Real-world bridging strategies increasingly rely on bispecific antibodies, yet ASCT2 remains relevant where access is limited or hematologic rescue is needed. Dhakal et al. reported that talquetamab bridging achieved a 71% response rate and enabled 89% of patients to proceed to BCMA CAR-T, with no grade ≥3 CRS and 2% grade 3 ICANS; post-CAR-T ORR remained 88% with a CR of 54% [29]. These findings support pharmacologic bridging to CAR-T in contemporary practice, although ASCT2 may still serve as a fixed-duration bridge in centers without ready access to bispecifics or when marrow reserve and cytopenias are limiting, as suggested by the hematopoietic recovery observed in cytopenic cohorts [13]. Practical recommendations from the European Myeloma Network favor CAR-T first when patients are eligible for both modalities, given concerns that prior bispecific exposure may reduce subsequent CAR-T efficacy [30].
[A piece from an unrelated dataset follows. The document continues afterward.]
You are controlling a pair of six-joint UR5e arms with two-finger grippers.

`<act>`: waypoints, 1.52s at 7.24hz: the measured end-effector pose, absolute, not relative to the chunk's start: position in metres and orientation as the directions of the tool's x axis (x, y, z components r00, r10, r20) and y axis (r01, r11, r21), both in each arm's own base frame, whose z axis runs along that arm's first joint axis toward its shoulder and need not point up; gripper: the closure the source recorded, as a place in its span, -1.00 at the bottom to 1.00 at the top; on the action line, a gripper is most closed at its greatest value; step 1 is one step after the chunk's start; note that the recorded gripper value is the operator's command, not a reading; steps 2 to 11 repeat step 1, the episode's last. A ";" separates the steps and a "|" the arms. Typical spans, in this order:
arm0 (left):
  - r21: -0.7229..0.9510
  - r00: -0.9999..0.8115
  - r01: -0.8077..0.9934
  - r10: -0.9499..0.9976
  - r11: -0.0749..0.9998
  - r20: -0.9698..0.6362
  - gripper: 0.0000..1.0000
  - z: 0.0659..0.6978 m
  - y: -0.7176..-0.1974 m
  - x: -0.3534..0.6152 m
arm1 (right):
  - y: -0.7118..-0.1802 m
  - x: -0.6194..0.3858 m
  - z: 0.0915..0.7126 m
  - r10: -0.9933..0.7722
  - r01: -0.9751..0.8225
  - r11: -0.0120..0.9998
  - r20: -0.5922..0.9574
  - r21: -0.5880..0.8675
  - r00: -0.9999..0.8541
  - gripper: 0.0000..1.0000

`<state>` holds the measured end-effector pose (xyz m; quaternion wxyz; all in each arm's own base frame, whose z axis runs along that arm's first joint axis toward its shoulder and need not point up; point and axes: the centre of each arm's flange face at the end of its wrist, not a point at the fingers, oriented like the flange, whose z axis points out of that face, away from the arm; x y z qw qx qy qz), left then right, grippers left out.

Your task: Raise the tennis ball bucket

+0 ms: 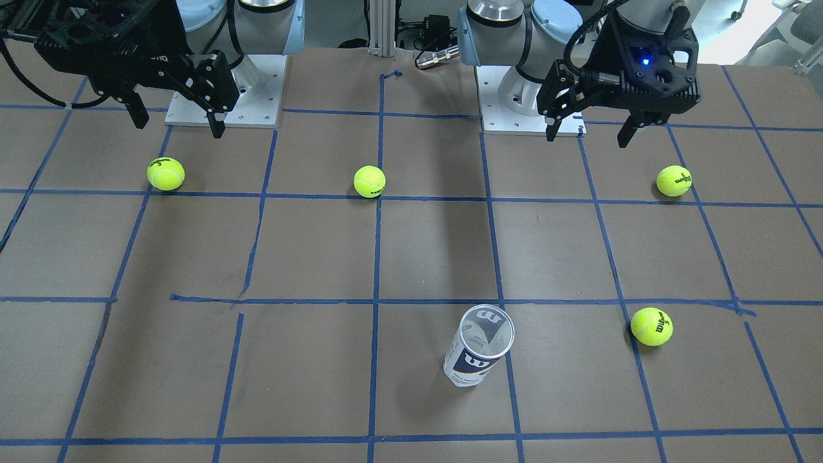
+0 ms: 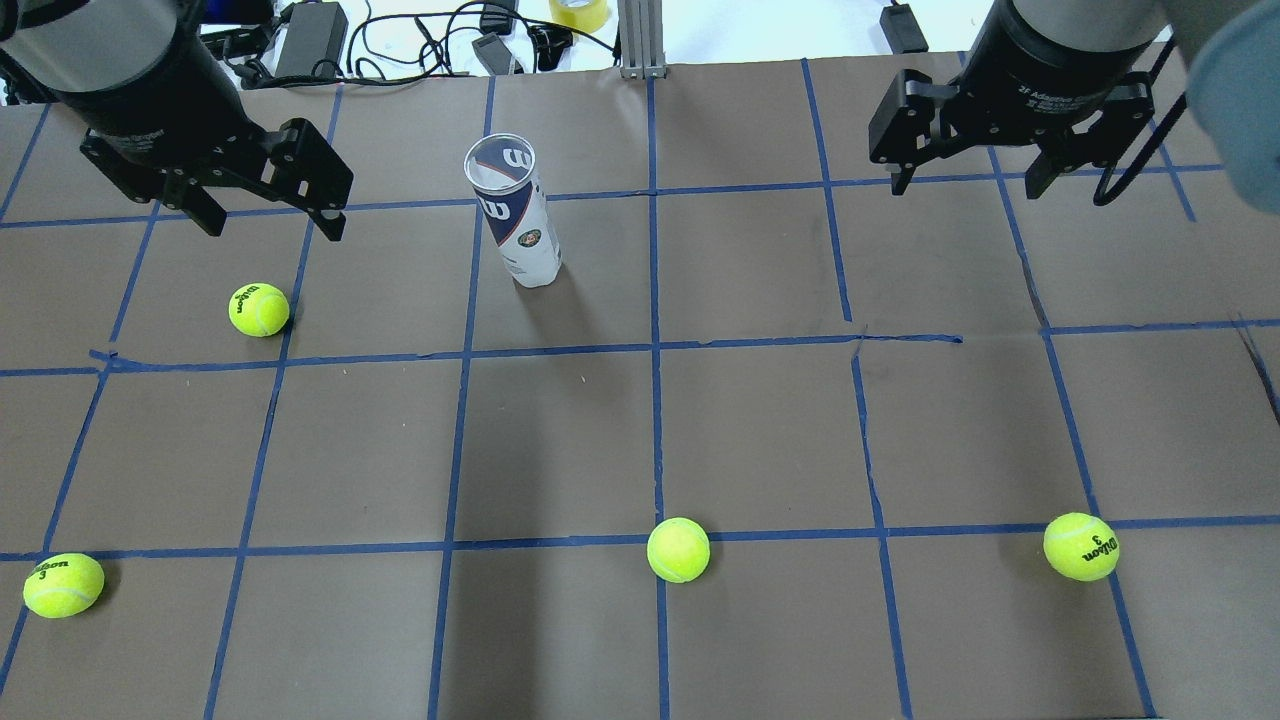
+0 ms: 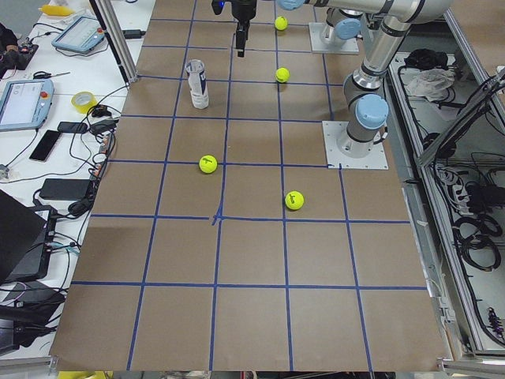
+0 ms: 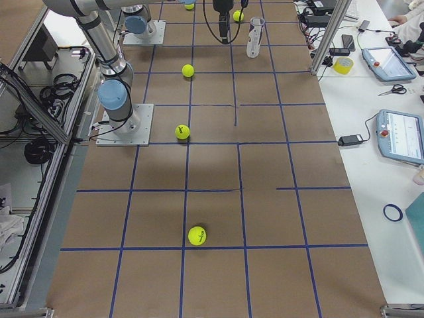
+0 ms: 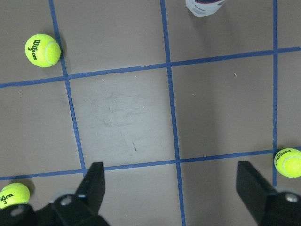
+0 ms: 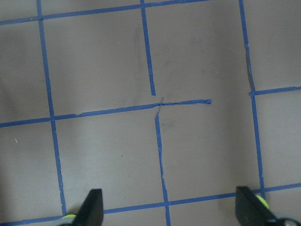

Overall, contemporary evidence supports ASCT2/salvage auto-HCT as a risk-adapted option for selected patients in the modern era. The most consistent signals favoring benefit include a prolonged remission after ASCT1 (generally ≥18–24 months), chemosensitive relapse with meaningful response to re-induction, and achievement of deep response following ASCT2. In parallel, the expanding efficacy of CAR-T cells and bispecific antibodies along with sequencing guidance that prioritizes CAR-T when feasible will continue to narrow ASCT2 toward clearly defined niches: consolidation for late relapse, resource-efficient fixed-duration therapy when cellular immunotherapy access is constrained, and a benchmark comparator in real-world effectiveness and cost–utility analyses.

5. Conclusions

5. Conclusions
ASCT2 remains a safe and effective option for selected patients with RRMM in the contemporary treatment era. Clinical benefit is most pronounced in patients with chemosensitive relapse and a prolonged interval after ASCT1, particularly when ASCT2 is followed by maintenance therapy. In the context of expanding immunotherapeutic strategies, ASCT2 should be applied in a risk-adapted manner as consolidation or bridging therapy rather than routine salvage for all relapsed patients.
However, there is a notable lack of research on salvage ASCT combined with newer drug combinations such as re-induction therapy. Furthermore, the heterogeneity of patient characteristics across the available studies makes direct comparisons challenging. There are few prospective studies, and, most importantly, no prospective randomized trials comparing salvage ASCT with modern immunotherapies, which represents a critical knowledge gap.